Fin du premier tour, je passe Martial Mourra, un autre français Newcomer dans Grandstand. Je fonce vers Ballagarey, mais le soleil qui se couche m’arrache les yeux. Je coupe, je suis perdu, je ne vois plus rien… Ma lentille de contact droite se barre… Je sors de Ballagarey, mon cerveau ne comprend plus, et ce con veut pas faire la mise au point entre un œil qui voit et l’autre dans le brouillard. J’hésite, mais décide de continuer. Avec un œil, en mode pirate, je me dis que je vais apprendre dans ce tour à gérer la vitesse avec une difficulté inattendue, voir si ça passe, quoi… Et ça passe. Je me tiens tranquille quand même (là où tu ne vois pas, tu ne vas pas), déroule la même histoire mais avec des parties en braille, me lâche là où je sais, et puis, le drapeau à damier.

Je reviens tranquillement. La réparation du radiateur a tenu (merci à Marc Dufour), il y a eu un moment où la 5ème n’a pas voulu passer, mais j’ai eu la sensation, malgré les très gros mouvements de la moto, d’en mettre un peu plus, d’être un peu mieux. Mon frangin à le sourire… 22min46sec, je viens de me qualifier pour la course Junior, la 2ème épreuve où je me suis inscris ! Inespéré, je sentais que j’étais un peu plus vite, mais je ne pensais pas avoir gagné plus d’une minute au tour ! On fête ça autour d’une bouteille avec des supporters français, on discute… Et ensuite je réfléchis…

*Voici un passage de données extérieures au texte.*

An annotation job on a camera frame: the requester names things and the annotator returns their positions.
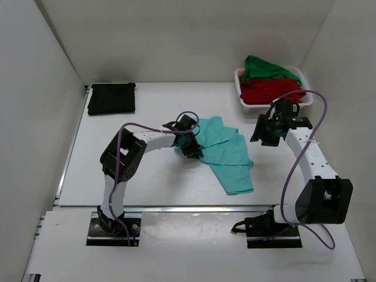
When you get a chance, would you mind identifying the teal t shirt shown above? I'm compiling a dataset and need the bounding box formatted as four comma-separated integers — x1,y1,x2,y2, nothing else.
191,116,254,196

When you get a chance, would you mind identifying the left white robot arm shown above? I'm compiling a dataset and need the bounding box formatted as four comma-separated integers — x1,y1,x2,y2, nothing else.
97,111,203,238

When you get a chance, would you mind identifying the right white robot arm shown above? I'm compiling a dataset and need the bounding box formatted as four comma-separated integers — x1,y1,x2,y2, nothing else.
231,115,353,240

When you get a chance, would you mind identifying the white plastic basket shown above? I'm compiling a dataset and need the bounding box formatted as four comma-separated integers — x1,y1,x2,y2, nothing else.
234,66,314,115

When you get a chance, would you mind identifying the red t shirt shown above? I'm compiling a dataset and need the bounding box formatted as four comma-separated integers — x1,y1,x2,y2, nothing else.
240,78,302,105

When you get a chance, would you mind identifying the green t shirt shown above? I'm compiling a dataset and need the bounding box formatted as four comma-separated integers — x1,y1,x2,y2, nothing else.
241,55,302,86

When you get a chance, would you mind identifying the folded black t shirt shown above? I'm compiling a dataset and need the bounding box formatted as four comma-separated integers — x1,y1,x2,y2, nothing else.
88,83,136,116

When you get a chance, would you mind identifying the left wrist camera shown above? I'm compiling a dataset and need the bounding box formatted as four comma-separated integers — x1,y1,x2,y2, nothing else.
162,114,199,135

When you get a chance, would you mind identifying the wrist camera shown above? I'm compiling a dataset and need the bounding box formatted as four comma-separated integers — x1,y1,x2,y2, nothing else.
162,114,199,135
273,99,300,120

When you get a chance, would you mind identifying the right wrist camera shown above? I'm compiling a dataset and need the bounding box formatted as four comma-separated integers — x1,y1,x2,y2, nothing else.
273,99,300,120

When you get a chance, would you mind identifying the aluminium rail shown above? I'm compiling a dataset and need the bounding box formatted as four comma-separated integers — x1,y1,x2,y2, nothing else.
52,204,277,214

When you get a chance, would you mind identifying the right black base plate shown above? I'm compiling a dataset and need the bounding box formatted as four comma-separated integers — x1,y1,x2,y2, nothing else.
230,214,303,249

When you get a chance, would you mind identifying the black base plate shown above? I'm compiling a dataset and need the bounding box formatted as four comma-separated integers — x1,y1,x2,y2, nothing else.
86,212,142,247
230,214,303,249

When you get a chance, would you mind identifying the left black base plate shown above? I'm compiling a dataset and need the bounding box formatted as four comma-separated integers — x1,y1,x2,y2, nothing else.
86,212,142,247

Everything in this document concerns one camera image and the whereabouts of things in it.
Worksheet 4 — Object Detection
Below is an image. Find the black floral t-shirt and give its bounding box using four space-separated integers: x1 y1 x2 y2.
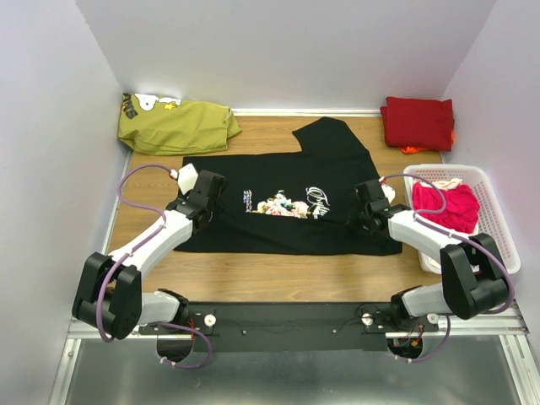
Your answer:
178 117 402 256

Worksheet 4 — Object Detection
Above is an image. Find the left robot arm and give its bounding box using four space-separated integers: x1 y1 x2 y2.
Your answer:
72 165 226 343

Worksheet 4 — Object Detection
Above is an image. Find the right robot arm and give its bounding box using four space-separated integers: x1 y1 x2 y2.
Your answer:
348 178 515 331

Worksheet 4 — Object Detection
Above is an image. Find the orange folded t-shirt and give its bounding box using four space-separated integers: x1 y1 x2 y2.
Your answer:
398 130 456 154

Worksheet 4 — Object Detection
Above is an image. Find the olive green folded t-shirt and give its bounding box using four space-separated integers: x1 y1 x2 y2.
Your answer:
117 93 242 156

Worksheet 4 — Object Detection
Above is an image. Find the red folded t-shirt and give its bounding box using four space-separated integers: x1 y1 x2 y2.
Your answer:
380 96 455 152

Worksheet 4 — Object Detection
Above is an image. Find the white plastic basket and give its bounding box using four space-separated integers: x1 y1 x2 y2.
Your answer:
404 164 521 274

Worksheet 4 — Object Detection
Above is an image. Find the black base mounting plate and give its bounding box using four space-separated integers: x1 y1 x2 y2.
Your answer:
138 300 440 354

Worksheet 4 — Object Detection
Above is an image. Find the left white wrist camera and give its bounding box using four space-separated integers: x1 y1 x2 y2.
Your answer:
169 164 198 195

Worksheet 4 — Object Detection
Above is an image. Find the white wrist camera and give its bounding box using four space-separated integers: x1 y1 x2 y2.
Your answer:
169 164 198 195
379 177 396 204

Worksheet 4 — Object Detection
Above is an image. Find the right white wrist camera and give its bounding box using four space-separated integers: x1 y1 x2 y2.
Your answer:
379 177 396 204

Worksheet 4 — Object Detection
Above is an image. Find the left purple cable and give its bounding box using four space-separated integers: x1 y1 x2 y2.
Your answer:
94 163 212 370

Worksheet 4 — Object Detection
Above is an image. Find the aluminium frame rail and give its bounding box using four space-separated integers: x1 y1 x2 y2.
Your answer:
51 306 539 404

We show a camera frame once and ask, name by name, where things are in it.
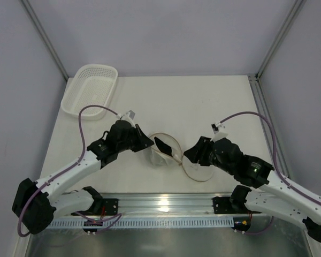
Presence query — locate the black bra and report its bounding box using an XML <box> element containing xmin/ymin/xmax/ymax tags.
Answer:
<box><xmin>154</xmin><ymin>137</ymin><xmax>173</xmax><ymax>157</ymax></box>

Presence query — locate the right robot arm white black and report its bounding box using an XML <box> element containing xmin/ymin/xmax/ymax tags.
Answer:
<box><xmin>184</xmin><ymin>137</ymin><xmax>321</xmax><ymax>243</ymax></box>

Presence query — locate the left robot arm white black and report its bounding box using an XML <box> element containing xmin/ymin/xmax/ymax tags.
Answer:
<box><xmin>12</xmin><ymin>120</ymin><xmax>154</xmax><ymax>237</ymax></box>

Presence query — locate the white perforated plastic basket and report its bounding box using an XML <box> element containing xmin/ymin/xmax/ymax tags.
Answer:
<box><xmin>60</xmin><ymin>64</ymin><xmax>118</xmax><ymax>120</ymax></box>

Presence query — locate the right controller board black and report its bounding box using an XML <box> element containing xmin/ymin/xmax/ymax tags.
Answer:
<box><xmin>232</xmin><ymin>217</ymin><xmax>251</xmax><ymax>234</ymax></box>

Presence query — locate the controller board black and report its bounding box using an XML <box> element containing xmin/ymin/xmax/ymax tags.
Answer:
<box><xmin>82</xmin><ymin>218</ymin><xmax>103</xmax><ymax>235</ymax></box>
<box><xmin>232</xmin><ymin>217</ymin><xmax>251</xmax><ymax>234</ymax></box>

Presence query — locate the left controller board black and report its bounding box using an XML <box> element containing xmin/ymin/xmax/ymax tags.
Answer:
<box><xmin>82</xmin><ymin>218</ymin><xmax>103</xmax><ymax>235</ymax></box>

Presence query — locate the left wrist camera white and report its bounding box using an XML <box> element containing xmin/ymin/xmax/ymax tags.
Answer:
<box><xmin>116</xmin><ymin>110</ymin><xmax>135</xmax><ymax>127</ymax></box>

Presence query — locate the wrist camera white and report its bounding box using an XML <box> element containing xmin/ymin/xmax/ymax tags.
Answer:
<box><xmin>116</xmin><ymin>110</ymin><xmax>135</xmax><ymax>127</ymax></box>
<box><xmin>211</xmin><ymin>122</ymin><xmax>228</xmax><ymax>142</ymax></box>

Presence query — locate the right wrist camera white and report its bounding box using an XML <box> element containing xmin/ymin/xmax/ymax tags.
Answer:
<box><xmin>211</xmin><ymin>122</ymin><xmax>228</xmax><ymax>142</ymax></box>

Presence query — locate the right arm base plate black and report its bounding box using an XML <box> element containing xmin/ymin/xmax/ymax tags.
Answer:
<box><xmin>212</xmin><ymin>196</ymin><xmax>260</xmax><ymax>215</ymax></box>

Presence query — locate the aluminium mounting rail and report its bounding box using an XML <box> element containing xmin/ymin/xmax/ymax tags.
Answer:
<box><xmin>53</xmin><ymin>192</ymin><xmax>314</xmax><ymax>218</ymax></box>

Ce soir j’ai su que je ne savais rien, et ça m’a sauvé. La pression s’est évaporée devant ce constat et j’ai fait ce que j’ai pu avec ce qui était certain à 200%, pas moins. Le vent a soufflé, les bosses m’ont secoué, et le circuit m’a rappelé que même si j’étais certain, le chef, c’était encore lui. Qu’une vague avec 30km/h de plus devient une bosse. Qu’un coucher de soleil peut être un cauchemar. Et que même ceux qui savent, à n’importe quel moment, peuvent subir le circuit, sans qu’on sache ou comprenne pourquoi… Hier, un Irlandais de 39 ans n’ira jamais plus loin que le 1er mile de la montagne… C’est comme ça. Il n’y a pas grand-chose à en dire, à en penser, encore moins à en juger. Si ce n’est d’être triste pour ceux qui ne vivront désormais qu’avec son souvenir. Et se dire que s’il était ici, c’était sa volonté, et qu’il n’aurait surement pas, comme beaucoup d’entre nous, laissé de côté ses rêves, même s’ils coûtent parfois beaucoup, beaucoup trop chers… Ce soir, j’en sais un peu plus, mais demain j’en mettrais moins.

Savoir prendre son Ton…

Mercredi. Nous sommes partis depuis une semaine. Je n’ai pensé qu’à la course, qu’à répondre à toutes ces questions qui ont mûries dans mon crâne pendant une quinzaine d’années. Je me rappelle quelques passages… La disparition de Joey Dunlop, en 2000. Une photo dans Moto Journal sur sa 1000 VTR, sautant à Ballaugh Bridge. J’étais parti courir, les larmes aux yeux, me jurant qu’un jour j’irai rouler dans ses traces. Dunlop, c’était l’espoir pour moi. Capable de gagner à 48 ans, la clope au bec et la bière à la main, en ayant démarré tout seul, alternant courses et séances de mécanique entre deux trajets en camion… Je me disais que ce mec-là était normal, un petit, comme moi, et que je pouvais donc y arriver aussi, en bossant très fort. En roulant ici, j’ai compris que c’était aussi et surtout un génie de la trajectoire, doté d’une expérience incomparable.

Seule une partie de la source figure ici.